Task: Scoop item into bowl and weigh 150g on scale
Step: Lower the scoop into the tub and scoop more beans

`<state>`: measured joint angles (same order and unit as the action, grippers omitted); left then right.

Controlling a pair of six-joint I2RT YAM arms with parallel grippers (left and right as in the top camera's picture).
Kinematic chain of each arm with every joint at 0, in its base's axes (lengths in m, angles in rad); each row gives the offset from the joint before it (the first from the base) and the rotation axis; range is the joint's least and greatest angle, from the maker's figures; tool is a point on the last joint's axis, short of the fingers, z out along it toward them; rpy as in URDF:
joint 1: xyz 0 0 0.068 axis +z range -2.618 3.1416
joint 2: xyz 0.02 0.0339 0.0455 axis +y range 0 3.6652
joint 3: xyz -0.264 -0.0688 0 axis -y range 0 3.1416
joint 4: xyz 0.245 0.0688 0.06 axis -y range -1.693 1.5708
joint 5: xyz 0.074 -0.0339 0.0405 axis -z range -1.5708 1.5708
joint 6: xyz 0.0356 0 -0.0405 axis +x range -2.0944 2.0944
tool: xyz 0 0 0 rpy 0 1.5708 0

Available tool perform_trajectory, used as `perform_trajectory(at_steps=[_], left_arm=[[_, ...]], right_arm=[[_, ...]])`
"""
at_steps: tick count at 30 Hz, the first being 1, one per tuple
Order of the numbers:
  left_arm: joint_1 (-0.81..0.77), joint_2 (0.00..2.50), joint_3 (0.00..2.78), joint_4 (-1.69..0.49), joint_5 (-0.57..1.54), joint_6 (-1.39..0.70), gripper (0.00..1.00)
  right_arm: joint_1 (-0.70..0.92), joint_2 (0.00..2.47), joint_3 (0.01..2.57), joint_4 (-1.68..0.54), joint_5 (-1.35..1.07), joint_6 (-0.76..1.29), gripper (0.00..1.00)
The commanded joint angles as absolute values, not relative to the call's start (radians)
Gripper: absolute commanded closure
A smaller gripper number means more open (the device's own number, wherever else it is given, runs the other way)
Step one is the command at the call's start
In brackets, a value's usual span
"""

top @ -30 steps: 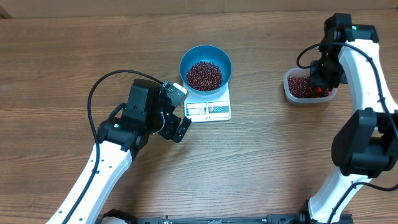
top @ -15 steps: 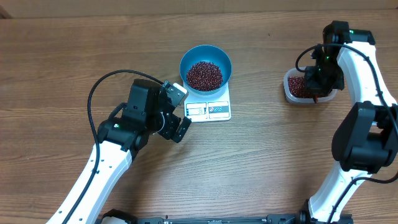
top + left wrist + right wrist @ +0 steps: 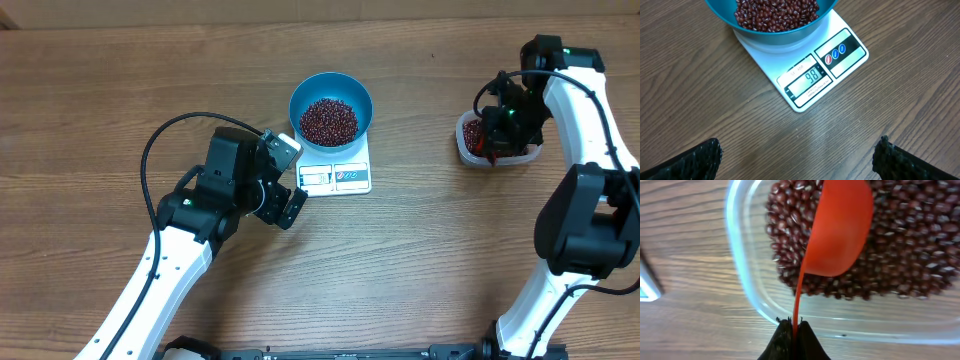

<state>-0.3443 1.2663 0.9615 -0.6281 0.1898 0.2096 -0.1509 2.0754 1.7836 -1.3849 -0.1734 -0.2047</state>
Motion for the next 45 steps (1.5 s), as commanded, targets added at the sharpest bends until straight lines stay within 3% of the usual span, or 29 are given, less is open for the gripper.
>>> perform_trajectory(at_steps=[1,10,21,45], left_arm=[[-0.340,1.272,0.958,-0.627,0.183,0.198,0.01],[-0.341,1.272,0.958,-0.627,0.183,0.198,0.01],[-0.341,1.272,0.958,-0.627,0.183,0.198,0.00],[-0.341,1.272,0.958,-0.627,0.183,0.198,0.00]], right_arm=[[-0.182,2.088,1.778,-1.388,-0.300,-0.245,0.96],[-0.303,2.088,1.769,-1.397,-0.511,-0.298,0.96],[-0.318,2.088,1.605,-1.295,-0.599,-0.303,0.96],[-0.459,2.088,1.594,-1.324,-0.823,-0.389,0.96]])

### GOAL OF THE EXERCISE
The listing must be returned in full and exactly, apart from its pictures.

### ANSWER SPACE
Task: Scoop item into bowl and weigh 150g on scale
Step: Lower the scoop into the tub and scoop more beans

`<state>`: measured joint angles (same order and unit as the action, grippers omitted); left then right.

Controlling a pair of six-joint I2RT YAM arms with parallel grippers (left and right as in the top camera's picture).
Kinematic chain of each arm with every joint at 0, in its base's axes (lengths in m, angles in rad); each row gives the offset from the joint before it (the first from the base) and the rotation axis; range is the joint's least and greatest angle, from the maker's figures; tool is a point on the last joint's axis, short of the fingers, z out along it toward them; rpy as in URDF:
joint 1: xyz 0 0 0.068 axis +z range -2.618 3.1416
joint 2: xyz 0.02 0.0339 0.0455 axis +y range 0 3.6652
joint 3: xyz -0.264 -0.0688 0 axis -y range 0 3.1416
joint 4: xyz 0.245 0.0688 0.06 axis -y range -1.693 1.5708
joint 5: xyz 0.074 -0.0339 0.0405 axis -z range -1.5708 1.5708
joint 6: xyz 0.0356 0 -0.0405 axis +x range -2.0944 2.0944
tool: xyz 0 0 0 rpy 0 1.5708 0

Available tool perform_trajectory, used as `perform_trajectory(at_steps=[_], left_arm=[[_, ...]], right_arm=[[_, ...]])`
"""
at_steps: tick count at 30 Hz, the first being 1, one per tuple
Order of the numbers:
  left_arm: joint_1 (-0.81..0.77), joint_2 (0.00..2.50), joint_3 (0.00..2.78), joint_4 (-1.69..0.49), joint_5 (-0.57..1.54), joint_6 (-1.39..0.70), gripper (0.00..1.00)
  right_arm: joint_1 (-0.70..0.92), joint_2 (0.00..2.47), joint_3 (0.01..2.57), joint_4 (-1.68..0.54), joint_5 (-1.35..1.07), joint_6 (-0.76..1.29), gripper (0.00..1.00)
The commanded joint angles as absolute values, not relative to the call's start (radians)
Gripper: absolute commanded closure
A smaller gripper number means more open (the device's own number, wherever else it is given, runs the other way)
Step one is the command at the call's start
In brackets, a value's usual span
"""

top @ -30 steps: 
top @ -15 steps: 
top + left wrist + right wrist @ +0 steps: 

<state>-0.3443 1.2663 0.9615 -0.6281 0.1898 0.2096 -0.1509 2.0754 1.7836 -1.3849 -0.1734 -0.2047</state>
Motion for the next 45 steps (1.5 s), as commanded, targets added at the sharpest bends until straight lines stay within 3% of the usual span, or 29 are given, less is open for the gripper.
>>> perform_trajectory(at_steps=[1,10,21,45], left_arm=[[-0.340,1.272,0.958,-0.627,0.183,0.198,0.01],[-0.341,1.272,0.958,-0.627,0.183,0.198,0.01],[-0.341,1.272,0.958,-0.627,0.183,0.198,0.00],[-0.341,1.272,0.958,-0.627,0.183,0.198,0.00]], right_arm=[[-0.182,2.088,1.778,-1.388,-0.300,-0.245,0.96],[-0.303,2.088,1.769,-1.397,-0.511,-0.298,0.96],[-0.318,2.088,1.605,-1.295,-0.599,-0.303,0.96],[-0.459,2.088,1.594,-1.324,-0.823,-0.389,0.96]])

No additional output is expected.